Monday, April 14, 2014

Remembering Dr. Robert Harder

Robert Harder, Courtesy of Cjonline
As the news has reported, Dr. Bob Harder – pastor, legislator, cabinet secretary, advocate – passed away over the weekend, released from the deepening effects of a cancer that had taken him down. This article from the Topeka Capitol Journal summarizes his career, and the words of some who knew him well are clear reminders of the kind of leadership he represented in Topeka.

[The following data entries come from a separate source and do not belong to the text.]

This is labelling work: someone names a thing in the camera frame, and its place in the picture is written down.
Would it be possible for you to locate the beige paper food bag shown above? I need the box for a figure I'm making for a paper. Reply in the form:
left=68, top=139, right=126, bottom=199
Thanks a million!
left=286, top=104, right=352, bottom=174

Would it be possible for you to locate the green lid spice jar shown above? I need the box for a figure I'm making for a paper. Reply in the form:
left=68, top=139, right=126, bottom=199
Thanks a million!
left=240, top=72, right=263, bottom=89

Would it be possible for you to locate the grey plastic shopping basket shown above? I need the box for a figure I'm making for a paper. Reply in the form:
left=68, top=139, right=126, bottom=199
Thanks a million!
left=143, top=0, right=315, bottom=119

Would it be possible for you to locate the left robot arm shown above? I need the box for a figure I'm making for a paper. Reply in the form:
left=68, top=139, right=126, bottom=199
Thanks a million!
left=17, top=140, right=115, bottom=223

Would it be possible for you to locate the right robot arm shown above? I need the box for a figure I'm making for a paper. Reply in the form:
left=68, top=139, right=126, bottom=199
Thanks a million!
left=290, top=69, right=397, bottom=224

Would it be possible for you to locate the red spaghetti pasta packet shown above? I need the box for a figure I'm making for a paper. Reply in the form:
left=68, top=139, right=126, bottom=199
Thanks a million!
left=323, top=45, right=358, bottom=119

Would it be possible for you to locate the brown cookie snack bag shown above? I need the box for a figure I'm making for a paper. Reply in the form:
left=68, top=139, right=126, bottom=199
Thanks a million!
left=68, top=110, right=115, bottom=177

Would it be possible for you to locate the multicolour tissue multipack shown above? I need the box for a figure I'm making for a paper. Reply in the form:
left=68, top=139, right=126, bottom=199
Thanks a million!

I worked for Dr. Harder, when he was Secretary, and worked with him as a legislative staff person who assisted him as he used his Secretary’s pulpit to facilitate legislative support for the programs sponsored by SRS. Tough, smart, hardnosed, tenacious … all these things described him well, but lost in those descriptors would be that his work, for decades, was to build and protect a network of government and community programs that were dedicated to the needs of persons who for a variety of disadvantages were seeking to get by and improve their lives in an otherwise hard and unforgiving world.

It is impossible to count the hundreds of thousands of persons he served, as well as the thousands of professionals he helped by leading, encouraging, guiding, admonishing,  and mentoring.  Dr. Harder will be missed, but his incredibly long tenure of leadership made a permanent mark on all of us, whether we know it or not;   therefore, his mission and his work will go forward.  

Tom Laing, Executive Director


  1. Oh for the days of decent people in public office. People you could trust and not always be on edge wondering what was coming down the pike. Thank you Tom Laing for your words about Dr. Harder.
    A sad and disillusioned I/DD parent

  2. Thank you Tom for this well stated article. I agree with Tom's description of Dr. Harder. I would add one more descriptor and that is humanitarian. Dr. Harder always considered the impact on the 'little guy' or the one that is 'disadvantaged'. While he made tough decisions he was inclusive so he could consider all views of the impact of those decisions. I learned a lot from Dr. Harder and feel fortunate to have had the opportunity to have known him. He represented a life well lived.